Breathtaking? Really? Can’t I harness my descriptive powers to come up with something, anything, more original?
Sorry, but as I stood at Lake Aloha, 6 miles into this trek on the famed Tahoe Rim Trail, looking out over the expanse of sheered white granite and boulders forged through geologic epochs, I was – wait for it – breathless.
Maybe part of it was the altitude. We Sacramentans aren’t used to being 8,500 feet up. Maybe it was the exertion of a challenging yet readily accessible stretch of trail, starting at Echo Lakes, that can test one’s balance with some tricky granite slabs. Truly, though, I gasped more out of wonder than fatigue at the sight of Lake Aloha, which would make you stop in your tracks even if it weren’t the turnaround point on the 12.5-mile, out-and-back course we had plotted through the Desolation Wilderness.

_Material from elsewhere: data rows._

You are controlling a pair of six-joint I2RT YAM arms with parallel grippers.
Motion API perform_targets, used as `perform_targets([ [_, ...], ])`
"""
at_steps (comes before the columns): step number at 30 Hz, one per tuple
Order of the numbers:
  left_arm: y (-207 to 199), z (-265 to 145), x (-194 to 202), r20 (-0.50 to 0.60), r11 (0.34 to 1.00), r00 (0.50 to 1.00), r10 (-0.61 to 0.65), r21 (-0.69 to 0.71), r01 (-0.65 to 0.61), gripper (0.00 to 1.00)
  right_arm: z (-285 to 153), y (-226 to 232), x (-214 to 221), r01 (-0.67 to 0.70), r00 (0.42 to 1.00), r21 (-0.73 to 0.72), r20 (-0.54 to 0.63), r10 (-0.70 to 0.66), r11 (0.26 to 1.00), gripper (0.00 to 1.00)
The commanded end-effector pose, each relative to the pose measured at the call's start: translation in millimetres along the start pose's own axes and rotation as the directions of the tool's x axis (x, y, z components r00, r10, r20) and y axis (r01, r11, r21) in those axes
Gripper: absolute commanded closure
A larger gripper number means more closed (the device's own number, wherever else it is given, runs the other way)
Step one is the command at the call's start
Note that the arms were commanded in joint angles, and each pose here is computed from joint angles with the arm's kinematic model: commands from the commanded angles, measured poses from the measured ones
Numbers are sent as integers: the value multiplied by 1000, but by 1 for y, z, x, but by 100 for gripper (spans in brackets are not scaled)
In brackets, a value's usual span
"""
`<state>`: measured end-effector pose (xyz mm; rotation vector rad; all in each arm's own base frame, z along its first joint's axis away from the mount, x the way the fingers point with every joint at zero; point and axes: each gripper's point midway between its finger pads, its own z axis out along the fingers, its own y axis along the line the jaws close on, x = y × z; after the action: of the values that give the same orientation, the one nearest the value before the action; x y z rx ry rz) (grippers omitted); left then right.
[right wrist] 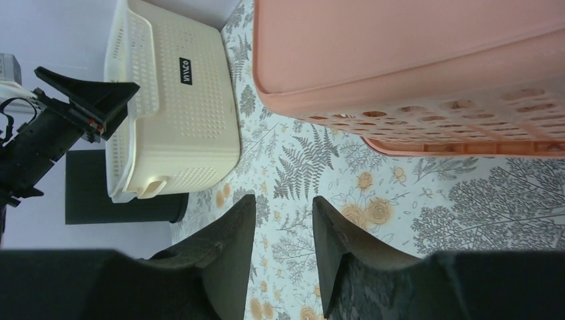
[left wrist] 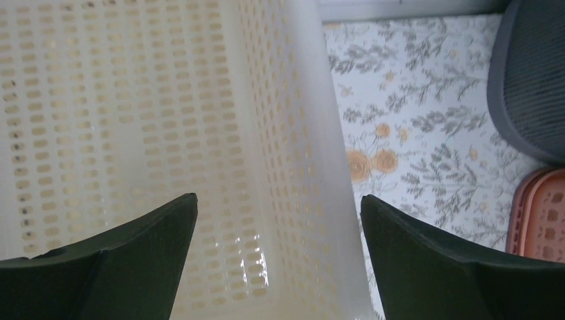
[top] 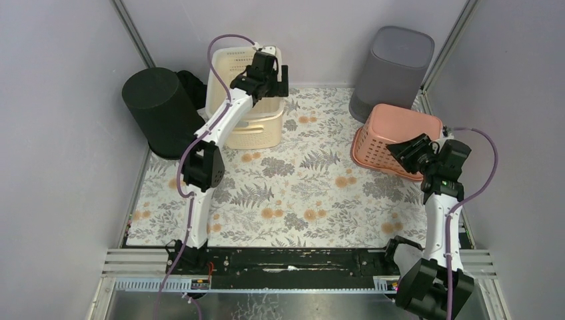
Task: Turn the large container upside down
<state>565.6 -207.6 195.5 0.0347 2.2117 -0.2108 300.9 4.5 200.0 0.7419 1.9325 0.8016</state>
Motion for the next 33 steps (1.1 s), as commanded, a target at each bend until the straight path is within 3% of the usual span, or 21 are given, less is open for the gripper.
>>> perform_targets([
  [1, -3, 3, -51, 184, 1000, 983, -4, -26, 9, 1, 1, 26, -6, 16, 1000, -110, -8, -17, 994, 56],
  [6, -10, 18, -51, 208, 1000, 978, -18, -5, 19, 5, 4, 33, -5, 21, 999, -132, -21, -24, 991, 57],
  [14, -14, 39, -40, 206, 999, 978, -12, -29, 19, 25, 12, 34, 4, 21, 998, -145, -52, -29, 989, 57],
  [20, -6, 34, -49, 237, 997, 971, -10, -76, 29, 52, 15, 38, 12, 31, 997, -150, -64, -41, 988, 58],
  [25, -6, 18, -66, 283, 996, 959, -10, -79, 33, 65, 16, 43, 18, 39, 996, -159, -79, -52, 987, 58],
  [29, -2, 12, -76, 304, 995, 953, 5, -100, 27, 99, 16, 46, 22, 35, 995, -173, -87, -51, 984, 58],
  [33, -1, 2, -86, 323, 994, 946, 15, -109, 22, 100, 15, 47, 23, 36, 995, -177, -88, -52, 984, 58],
])
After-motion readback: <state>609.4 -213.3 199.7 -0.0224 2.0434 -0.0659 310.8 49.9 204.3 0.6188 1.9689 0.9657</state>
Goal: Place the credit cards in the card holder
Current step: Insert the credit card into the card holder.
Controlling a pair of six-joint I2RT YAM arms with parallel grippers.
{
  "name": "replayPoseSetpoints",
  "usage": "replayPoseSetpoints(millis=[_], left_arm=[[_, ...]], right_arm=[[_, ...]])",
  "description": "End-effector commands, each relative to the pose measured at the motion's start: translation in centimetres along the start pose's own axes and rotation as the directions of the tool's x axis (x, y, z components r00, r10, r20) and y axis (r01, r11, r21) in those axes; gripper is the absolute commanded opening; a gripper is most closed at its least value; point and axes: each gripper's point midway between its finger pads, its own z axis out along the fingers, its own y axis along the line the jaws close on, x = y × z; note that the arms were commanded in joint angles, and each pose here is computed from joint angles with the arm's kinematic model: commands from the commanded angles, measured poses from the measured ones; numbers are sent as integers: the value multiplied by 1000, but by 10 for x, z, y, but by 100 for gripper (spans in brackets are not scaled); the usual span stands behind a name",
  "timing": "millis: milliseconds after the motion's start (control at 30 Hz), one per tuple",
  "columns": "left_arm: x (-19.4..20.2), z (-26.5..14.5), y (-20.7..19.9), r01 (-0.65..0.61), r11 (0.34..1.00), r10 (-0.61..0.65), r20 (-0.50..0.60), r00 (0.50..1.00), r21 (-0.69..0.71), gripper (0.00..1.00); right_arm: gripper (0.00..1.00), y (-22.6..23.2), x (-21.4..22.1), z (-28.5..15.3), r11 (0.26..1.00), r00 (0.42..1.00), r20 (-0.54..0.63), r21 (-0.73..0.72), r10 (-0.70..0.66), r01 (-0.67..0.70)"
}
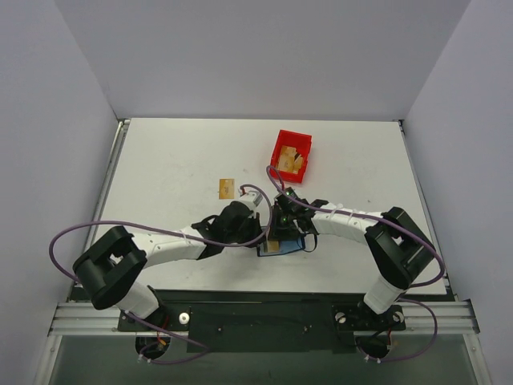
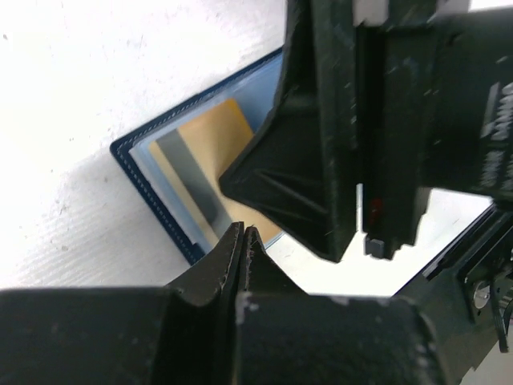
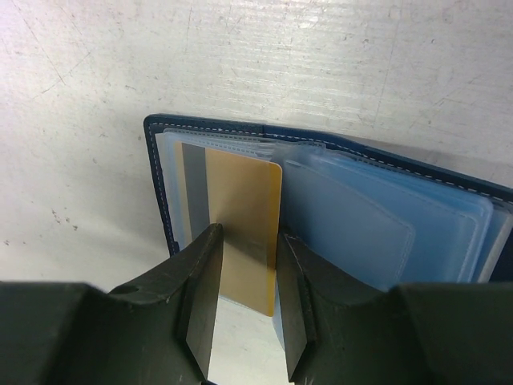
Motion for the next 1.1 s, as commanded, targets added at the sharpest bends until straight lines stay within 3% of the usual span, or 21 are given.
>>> replayPoseSetpoints(millis=[0, 467, 1067], left_arm=[[-30, -2, -20, -36, 999, 33, 77, 997, 41, 0], [0, 26, -9, -23, 999, 23, -9, 1000, 43, 0], [49, 29, 22, 43, 999, -44, -95, 995, -8, 0]], right_arm=[[29, -11, 19, 9, 999, 997, -70, 41, 15, -12], [29, -4, 20, 2, 1000, 996, -86, 12, 18, -17], [31, -12, 7, -19, 997, 999, -31, 73, -16, 19]])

My immediate, albeit unoriginal, thought: This is a lunar landscape, bleached white and so nearly denuded of vegetation as to be otherworldly. But then your eye goes to the glinting, shimmering water, made an even more vivid blue by its offset against the monochromatic terrain.
Weekend Hike: Tahoe Rim Trail – Echo Lakes to Lake Aloha
Length: 12.5 miles out and back
Elevation: 7,225 to 8,540 feet
Directions to trailhead: From Sacramento, take Highway 50 and look for a sign for Echo Lake and Berkeley Camp. Turn left off Highway 50 on Johnson Pass Road. Travel half a mile and turn left at Echo Lakes Road. Follow 1 mile to the trailhead parking area on the south shore of Lower Echo Lake.
Route: Starting at the Lower Echo Lake trailhead, follow the Tahoe Rim Trail 2.5 miles to the Upper Echo Lake water taxi trail. Stay on the TRT up rocky terrain away from the lakes. After seven-tenths of a mile you will reach the Desolation Wilderness boundary sign. Over the next 2.9 miles, you’ll come upon several side trails. Stay on TRT through open granite areas and shaded woods. Turn around at Lake Aloha and follow the signs back to Echo Lakes.